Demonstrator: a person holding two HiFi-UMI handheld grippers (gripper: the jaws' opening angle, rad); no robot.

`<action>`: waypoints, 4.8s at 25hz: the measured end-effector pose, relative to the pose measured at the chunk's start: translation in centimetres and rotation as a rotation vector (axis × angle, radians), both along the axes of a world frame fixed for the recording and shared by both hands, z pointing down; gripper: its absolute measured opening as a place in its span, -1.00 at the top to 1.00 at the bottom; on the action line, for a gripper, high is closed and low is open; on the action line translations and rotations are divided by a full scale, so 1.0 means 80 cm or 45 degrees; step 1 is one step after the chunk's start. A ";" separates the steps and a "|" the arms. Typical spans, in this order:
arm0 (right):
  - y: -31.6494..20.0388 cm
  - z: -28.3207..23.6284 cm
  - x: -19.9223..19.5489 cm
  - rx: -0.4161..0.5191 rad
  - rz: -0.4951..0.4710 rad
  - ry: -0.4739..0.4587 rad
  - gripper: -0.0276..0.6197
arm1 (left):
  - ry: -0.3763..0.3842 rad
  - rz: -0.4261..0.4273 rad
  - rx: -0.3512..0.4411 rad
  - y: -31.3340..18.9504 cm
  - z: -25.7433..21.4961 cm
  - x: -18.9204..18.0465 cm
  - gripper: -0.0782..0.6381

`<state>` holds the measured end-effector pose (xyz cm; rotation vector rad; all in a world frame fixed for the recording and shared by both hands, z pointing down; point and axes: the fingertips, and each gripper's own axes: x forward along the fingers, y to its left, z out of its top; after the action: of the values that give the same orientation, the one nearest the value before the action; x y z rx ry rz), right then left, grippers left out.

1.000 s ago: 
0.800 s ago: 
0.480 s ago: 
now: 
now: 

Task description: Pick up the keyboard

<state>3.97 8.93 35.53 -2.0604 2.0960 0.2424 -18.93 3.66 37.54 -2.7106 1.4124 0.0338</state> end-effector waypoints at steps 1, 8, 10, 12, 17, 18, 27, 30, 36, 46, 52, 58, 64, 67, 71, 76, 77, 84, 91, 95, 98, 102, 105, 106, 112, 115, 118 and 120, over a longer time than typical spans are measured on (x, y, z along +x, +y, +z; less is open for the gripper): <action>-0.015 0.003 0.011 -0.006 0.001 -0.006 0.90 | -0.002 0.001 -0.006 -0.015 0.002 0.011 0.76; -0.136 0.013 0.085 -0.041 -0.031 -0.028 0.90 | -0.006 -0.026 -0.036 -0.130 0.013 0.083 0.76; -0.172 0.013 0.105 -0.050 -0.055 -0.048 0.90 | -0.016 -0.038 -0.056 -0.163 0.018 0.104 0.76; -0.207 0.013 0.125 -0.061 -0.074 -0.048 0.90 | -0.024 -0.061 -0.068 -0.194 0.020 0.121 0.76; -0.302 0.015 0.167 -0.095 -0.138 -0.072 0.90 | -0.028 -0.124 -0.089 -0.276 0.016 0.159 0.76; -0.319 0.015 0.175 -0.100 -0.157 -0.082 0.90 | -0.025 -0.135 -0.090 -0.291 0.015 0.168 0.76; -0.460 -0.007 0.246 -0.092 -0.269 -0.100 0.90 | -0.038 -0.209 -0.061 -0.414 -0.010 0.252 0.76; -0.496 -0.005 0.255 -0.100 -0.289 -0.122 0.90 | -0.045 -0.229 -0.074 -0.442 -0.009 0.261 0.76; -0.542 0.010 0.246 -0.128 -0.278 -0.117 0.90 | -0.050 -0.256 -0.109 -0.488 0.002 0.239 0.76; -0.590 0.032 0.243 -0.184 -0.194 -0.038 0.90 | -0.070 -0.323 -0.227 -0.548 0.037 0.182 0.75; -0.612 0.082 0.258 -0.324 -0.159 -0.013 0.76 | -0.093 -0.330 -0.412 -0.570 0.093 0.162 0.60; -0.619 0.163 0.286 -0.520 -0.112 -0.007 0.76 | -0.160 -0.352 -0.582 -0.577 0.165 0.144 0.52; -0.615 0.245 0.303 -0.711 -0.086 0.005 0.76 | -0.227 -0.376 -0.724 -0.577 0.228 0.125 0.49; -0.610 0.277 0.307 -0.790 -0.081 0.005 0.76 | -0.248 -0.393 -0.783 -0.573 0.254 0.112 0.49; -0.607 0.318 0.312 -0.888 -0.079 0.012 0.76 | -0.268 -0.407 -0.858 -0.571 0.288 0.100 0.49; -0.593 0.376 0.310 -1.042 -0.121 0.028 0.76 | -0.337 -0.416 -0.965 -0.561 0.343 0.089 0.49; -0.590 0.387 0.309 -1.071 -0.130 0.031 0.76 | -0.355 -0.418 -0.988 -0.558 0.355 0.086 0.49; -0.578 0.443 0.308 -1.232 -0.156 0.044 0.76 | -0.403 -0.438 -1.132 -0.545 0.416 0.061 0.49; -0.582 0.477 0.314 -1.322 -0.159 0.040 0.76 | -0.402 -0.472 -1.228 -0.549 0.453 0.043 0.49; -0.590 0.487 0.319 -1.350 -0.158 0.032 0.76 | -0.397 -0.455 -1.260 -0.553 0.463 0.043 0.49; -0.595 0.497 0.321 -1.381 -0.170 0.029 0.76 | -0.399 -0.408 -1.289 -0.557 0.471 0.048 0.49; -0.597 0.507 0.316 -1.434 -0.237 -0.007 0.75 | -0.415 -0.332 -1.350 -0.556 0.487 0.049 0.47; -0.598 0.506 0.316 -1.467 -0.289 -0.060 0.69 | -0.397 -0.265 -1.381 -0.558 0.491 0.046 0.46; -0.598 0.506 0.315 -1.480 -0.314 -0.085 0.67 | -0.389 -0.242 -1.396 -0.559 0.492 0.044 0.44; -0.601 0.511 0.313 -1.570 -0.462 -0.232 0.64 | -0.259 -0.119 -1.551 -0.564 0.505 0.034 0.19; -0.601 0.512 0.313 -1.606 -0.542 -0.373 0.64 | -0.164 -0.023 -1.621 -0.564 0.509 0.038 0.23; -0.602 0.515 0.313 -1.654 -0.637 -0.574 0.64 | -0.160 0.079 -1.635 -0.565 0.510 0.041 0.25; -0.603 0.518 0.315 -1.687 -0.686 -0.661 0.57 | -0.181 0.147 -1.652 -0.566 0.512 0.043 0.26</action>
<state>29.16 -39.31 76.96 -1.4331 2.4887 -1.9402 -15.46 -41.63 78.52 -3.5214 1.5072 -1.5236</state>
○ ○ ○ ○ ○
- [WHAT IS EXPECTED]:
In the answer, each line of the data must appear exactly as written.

- [PROBLEM SOLUTION]:
Demonstrator: a person holding two HiFi-UMI handheld grippers (gripper: the jaws' opening angle, rad); no robot.

`<action>`: waypoints, 4.8s at 25hz: the measured end-effector pose, relative to the pose measured at the chunk's start: translation in centimetres and rotation as a rotation vector (axis × angle, radians), both along the axes of a world frame fixed for the recording and shared by both hands, z pointing down; gripper: its absolute measured opening as a place in its span, -1.00 at the top to 1.00 at the bottom; on the action line, for a gripper, high is closed and low is open; on the action line translations and rotations are divided by a full scale, so 1.0 means 80 cm or 45 degrees; step 1 is one step after the chunk's start. A ";" separates the steps and a "|" the arms. Typical spans, in this order:
arm0 (right):
  - y: -31.6494..20.0388 cm
  - z: -28.3207..23.6284 cm
  - x: -19.9223..19.5489 cm
  - rx: -0.4161..0.5191 rad
  - rz: -0.4951..0.4710 rad
  - ry: -0.4739..0.4587 rad
  - gripper: -0.0276..0.6197
arm1 (left):
  - ry: -0.3763..0.3842 rad
  - rz: -0.4261..0.4273 rad
  - rx: -0.3512..0.4411 rad
  - y: -31.3340..18.9504 cm
  - z: -25.7433..21.4961 cm
  - x: -18.9204..18.0465 cm
  - gripper: -0.0782..0.6381

`<state>` holds the measured end-effector pose (xyz cm; rotation vector rad; all in a world frame fixed for the recording and shared by both hands, z pointing down; point and axes: the fingertips, and each gripper's own axes: x forward along the fingers, y to its left, z out of its top; after the action: of the values that give the same orientation, the one nearest the value before the action; x y z rx ry rz), right then left, grippers left out.

1.000 s ago: 
0.800 s ago: 
0.480 s ago: 
now: 
now: 

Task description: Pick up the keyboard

<state>3.97 8.93 35.53 -2.0604 2.0960 0.2424 -18.93 3.66 37.54 -2.7106 1.4124 0.0338</state> end-effector waypoints at steps 1, 8, 10, 12, 17, 18, 27, 30, 36, 46, 52, 58, 64, 67, 71, 76, 77, 84, 91, 95, 98, 102, 105, 106, 112, 115, 118 and 120, over a longer time than typical spans are measured on (x, y, z along +x, +y, +z; less is open for the gripper): <action>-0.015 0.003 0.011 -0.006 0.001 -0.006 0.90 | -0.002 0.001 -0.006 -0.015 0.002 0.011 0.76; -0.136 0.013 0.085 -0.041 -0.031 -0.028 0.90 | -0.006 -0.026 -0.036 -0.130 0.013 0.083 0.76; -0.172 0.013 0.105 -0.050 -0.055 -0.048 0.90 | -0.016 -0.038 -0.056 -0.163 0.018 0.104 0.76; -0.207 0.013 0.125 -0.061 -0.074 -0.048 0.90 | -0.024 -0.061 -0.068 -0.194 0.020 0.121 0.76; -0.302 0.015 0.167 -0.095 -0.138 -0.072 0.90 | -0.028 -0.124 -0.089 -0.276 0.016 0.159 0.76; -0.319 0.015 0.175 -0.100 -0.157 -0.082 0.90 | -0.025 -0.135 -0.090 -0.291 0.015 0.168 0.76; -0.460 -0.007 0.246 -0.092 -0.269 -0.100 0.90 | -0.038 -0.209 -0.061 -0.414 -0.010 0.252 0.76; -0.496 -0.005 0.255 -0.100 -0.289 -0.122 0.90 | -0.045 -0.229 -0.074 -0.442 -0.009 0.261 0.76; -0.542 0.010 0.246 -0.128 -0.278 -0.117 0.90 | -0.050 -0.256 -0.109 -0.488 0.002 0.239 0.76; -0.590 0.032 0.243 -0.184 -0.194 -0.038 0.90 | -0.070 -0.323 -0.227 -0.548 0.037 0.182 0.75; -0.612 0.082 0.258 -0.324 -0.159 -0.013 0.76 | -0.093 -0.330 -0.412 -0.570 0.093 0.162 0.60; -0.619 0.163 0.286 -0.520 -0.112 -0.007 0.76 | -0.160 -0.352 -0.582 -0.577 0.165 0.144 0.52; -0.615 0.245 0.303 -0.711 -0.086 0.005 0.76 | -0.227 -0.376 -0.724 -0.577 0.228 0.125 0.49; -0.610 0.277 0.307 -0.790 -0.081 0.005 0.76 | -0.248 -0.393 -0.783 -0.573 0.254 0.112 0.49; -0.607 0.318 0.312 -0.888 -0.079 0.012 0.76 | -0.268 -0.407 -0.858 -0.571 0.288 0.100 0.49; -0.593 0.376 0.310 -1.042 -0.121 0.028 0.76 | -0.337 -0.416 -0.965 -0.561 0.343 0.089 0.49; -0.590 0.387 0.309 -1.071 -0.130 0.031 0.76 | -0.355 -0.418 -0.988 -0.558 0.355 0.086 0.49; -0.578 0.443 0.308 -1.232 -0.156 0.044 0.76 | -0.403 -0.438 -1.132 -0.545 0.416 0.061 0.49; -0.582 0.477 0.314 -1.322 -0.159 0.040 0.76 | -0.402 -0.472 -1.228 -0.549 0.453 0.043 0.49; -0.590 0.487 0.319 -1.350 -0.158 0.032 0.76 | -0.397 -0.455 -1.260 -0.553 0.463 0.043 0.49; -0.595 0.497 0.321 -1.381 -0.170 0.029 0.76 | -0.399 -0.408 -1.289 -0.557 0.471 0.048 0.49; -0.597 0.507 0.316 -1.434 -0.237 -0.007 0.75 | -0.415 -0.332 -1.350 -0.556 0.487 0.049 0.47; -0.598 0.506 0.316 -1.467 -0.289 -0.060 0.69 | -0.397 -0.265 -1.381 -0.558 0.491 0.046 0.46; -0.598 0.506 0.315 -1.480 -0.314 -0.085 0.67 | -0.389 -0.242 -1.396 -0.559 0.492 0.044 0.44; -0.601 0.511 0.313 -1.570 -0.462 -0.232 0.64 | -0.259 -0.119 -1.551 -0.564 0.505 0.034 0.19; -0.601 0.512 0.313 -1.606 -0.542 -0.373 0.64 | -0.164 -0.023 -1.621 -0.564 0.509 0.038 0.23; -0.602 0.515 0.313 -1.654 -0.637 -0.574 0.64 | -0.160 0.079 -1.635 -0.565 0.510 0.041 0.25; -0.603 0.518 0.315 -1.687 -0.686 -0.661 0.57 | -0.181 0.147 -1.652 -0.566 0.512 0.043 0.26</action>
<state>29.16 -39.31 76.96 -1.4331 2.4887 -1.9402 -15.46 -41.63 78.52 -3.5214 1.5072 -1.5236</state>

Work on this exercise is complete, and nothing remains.